→ **GIVEN RECORDS**:
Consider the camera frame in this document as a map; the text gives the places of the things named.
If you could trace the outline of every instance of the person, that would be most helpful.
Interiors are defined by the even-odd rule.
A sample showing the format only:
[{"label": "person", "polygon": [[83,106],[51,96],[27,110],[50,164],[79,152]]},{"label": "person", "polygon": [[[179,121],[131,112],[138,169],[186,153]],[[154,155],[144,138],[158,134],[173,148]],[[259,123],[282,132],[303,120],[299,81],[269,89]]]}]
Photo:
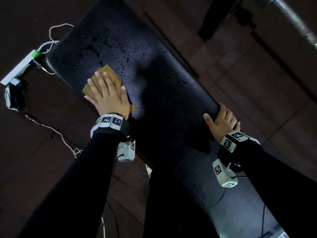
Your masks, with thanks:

→ **YOUR INSTRUCTIONS**: Retype the records above exactly, pictures omitted.

→ **REPLY TO THE EXERCISE**:
Consider the camera frame in this document as a map; the text gives the places of the things named.
If you could trace the outline of every instance of the person, that would be most helpful.
Interiors are defined by the even-odd rule.
A sample showing the format only:
[{"label": "person", "polygon": [[83,106],[51,96],[27,110],[50,164],[79,152]]},{"label": "person", "polygon": [[[179,121],[131,112],[138,169],[186,153]],[[154,155],[144,138],[158,134],[173,148]],[[259,123],[282,132],[303,120],[299,81],[269,89]]]}]
Photo:
Your masks, with thanks:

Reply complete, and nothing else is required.